═══ The input ═══

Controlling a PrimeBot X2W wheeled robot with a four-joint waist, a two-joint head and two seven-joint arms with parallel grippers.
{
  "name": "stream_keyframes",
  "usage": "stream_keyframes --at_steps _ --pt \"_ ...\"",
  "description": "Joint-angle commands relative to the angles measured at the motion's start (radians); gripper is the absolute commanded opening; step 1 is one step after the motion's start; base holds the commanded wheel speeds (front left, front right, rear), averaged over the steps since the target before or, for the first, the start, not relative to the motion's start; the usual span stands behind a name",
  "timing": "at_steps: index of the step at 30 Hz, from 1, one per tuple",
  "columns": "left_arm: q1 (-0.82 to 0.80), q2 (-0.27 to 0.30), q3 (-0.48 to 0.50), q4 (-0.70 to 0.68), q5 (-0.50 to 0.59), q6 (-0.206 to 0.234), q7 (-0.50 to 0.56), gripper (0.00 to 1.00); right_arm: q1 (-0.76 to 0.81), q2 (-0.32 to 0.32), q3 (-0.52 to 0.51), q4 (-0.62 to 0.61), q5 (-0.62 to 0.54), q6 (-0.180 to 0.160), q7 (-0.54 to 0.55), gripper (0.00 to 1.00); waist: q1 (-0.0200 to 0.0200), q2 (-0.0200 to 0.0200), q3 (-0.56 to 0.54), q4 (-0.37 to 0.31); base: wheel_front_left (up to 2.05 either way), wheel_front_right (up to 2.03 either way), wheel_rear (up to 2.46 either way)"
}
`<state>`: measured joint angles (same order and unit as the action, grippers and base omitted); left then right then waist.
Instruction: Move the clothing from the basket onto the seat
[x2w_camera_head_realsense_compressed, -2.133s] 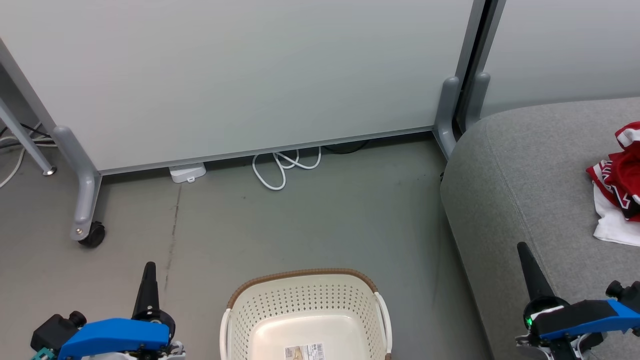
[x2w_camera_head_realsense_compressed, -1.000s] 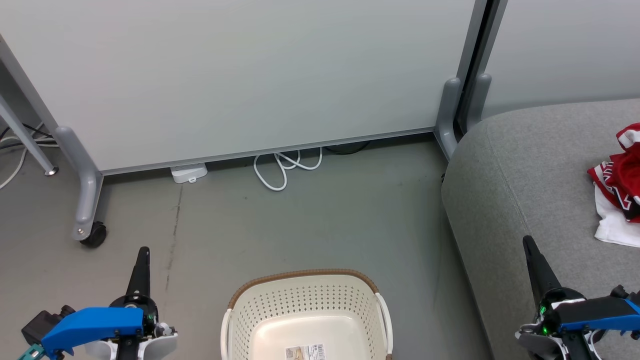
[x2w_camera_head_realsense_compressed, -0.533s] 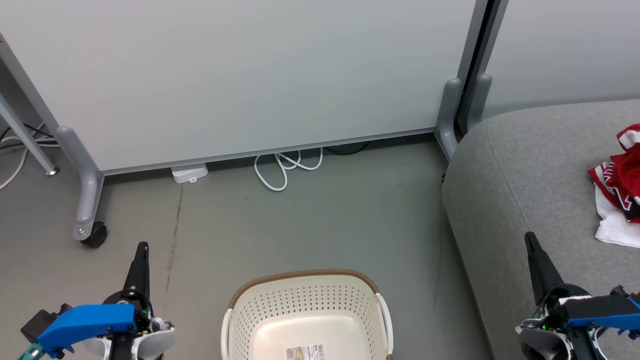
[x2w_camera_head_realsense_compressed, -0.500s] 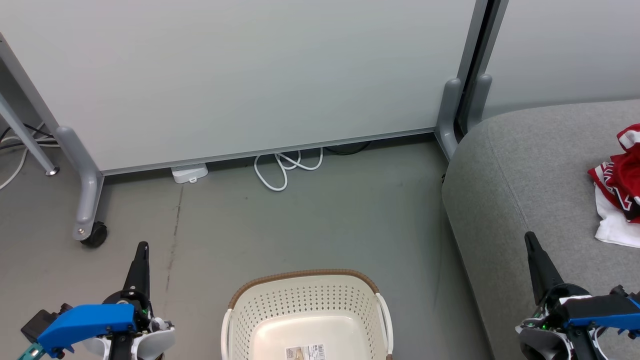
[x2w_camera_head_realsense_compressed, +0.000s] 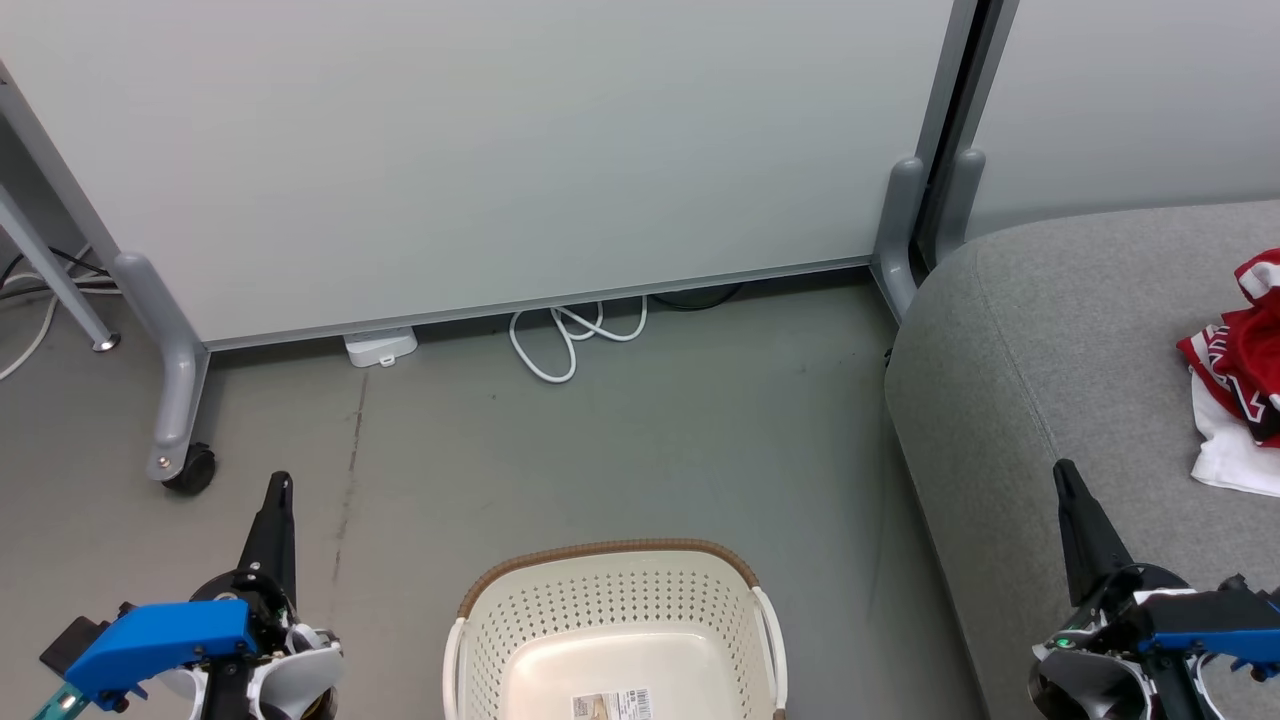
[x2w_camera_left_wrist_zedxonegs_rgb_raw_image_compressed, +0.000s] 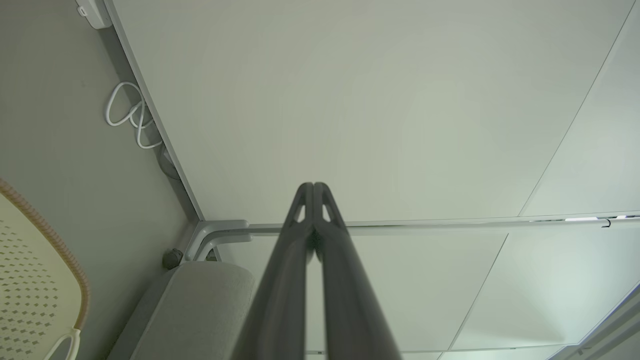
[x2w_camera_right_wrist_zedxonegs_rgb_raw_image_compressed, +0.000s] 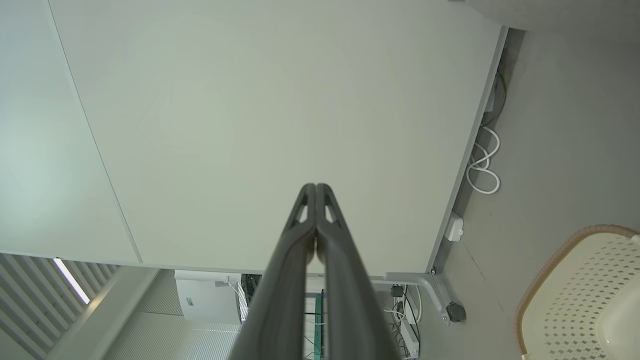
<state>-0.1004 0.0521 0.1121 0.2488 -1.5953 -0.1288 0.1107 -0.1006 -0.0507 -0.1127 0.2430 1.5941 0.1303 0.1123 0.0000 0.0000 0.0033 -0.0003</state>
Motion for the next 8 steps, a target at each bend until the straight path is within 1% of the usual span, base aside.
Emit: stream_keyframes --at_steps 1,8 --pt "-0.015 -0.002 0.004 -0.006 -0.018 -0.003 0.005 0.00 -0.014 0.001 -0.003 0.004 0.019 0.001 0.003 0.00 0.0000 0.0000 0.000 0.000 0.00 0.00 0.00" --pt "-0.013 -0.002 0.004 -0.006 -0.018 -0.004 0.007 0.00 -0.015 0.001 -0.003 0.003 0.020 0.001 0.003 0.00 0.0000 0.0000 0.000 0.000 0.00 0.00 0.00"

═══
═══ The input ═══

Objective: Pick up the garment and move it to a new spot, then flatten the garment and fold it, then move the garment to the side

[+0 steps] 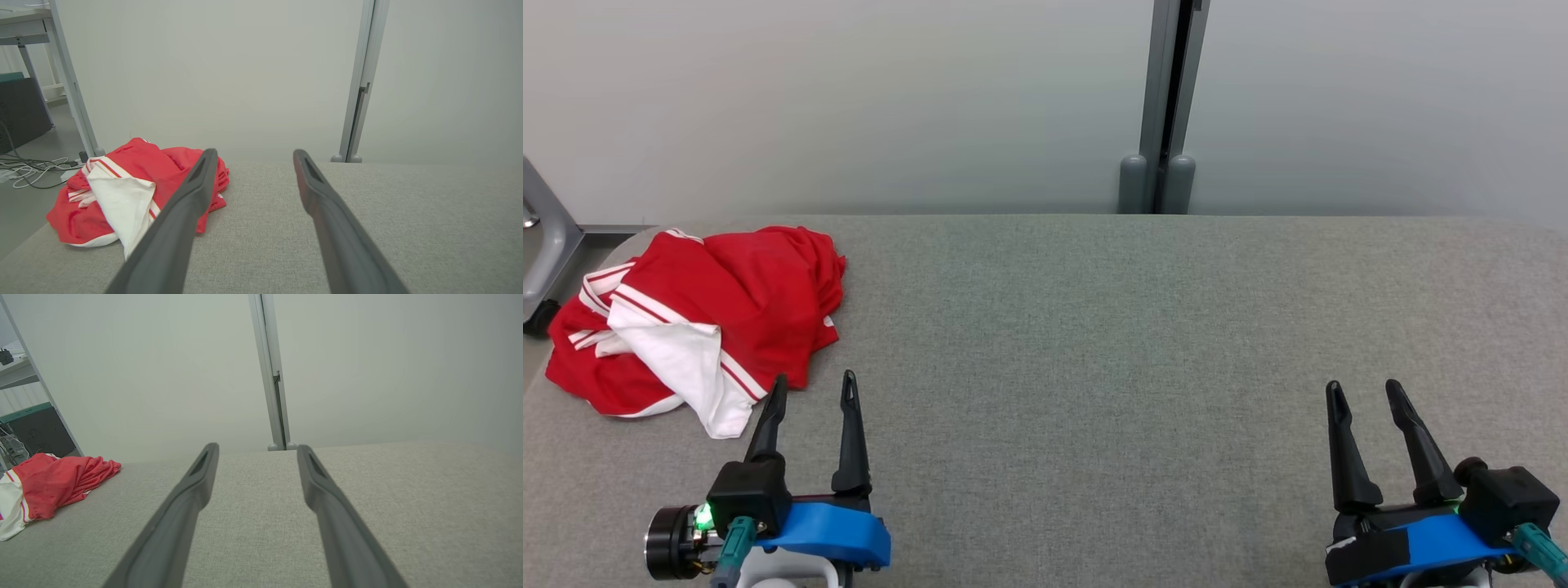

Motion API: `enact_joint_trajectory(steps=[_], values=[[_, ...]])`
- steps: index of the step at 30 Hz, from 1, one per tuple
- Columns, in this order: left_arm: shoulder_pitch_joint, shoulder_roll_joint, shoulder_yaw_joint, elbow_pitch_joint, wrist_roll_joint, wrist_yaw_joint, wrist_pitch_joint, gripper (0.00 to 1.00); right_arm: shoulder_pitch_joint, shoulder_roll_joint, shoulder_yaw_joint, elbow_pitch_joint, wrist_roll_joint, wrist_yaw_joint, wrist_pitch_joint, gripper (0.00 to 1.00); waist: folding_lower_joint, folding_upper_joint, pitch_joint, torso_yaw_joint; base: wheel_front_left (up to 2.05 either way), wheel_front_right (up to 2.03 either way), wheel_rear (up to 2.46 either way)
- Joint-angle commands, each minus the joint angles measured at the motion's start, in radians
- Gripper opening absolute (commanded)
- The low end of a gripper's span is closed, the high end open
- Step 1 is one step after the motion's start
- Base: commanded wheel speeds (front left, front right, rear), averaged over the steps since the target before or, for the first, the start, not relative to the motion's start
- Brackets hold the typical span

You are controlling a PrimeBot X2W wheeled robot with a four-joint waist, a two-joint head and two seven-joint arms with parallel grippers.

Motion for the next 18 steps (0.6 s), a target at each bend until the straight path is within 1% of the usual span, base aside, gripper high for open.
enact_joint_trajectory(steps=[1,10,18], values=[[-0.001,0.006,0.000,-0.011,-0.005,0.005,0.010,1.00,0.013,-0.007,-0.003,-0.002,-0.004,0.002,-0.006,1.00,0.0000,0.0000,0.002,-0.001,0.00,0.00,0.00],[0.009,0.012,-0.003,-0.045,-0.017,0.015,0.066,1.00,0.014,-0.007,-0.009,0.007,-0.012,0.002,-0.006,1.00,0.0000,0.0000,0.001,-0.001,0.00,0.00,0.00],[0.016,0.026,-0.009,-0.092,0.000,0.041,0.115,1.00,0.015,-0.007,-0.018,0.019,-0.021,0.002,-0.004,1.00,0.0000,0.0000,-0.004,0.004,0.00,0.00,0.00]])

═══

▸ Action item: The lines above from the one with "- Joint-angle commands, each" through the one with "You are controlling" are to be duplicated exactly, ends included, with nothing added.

▸ Answer for this exercise:
- Joint-angle commands, each minus the joint angles measured at the motion's start, in radians
- Gripper opening absolute (commanded)
- The low end of a gripper's span is closed, the high end open
- Step 1 is one step after the motion's start
- Base: commanded wheel speeds (front left, front right, rear), averaged over the steps since the target before or, for the first, the start, not relative to the motion's start
- Brackets hold the typical span

You are controlling a PrimeBot X2W wheeled robot with a four-joint waist, a two-joint head and two seven-joint arms with parallel grippers.

This is the complete output for the exercise.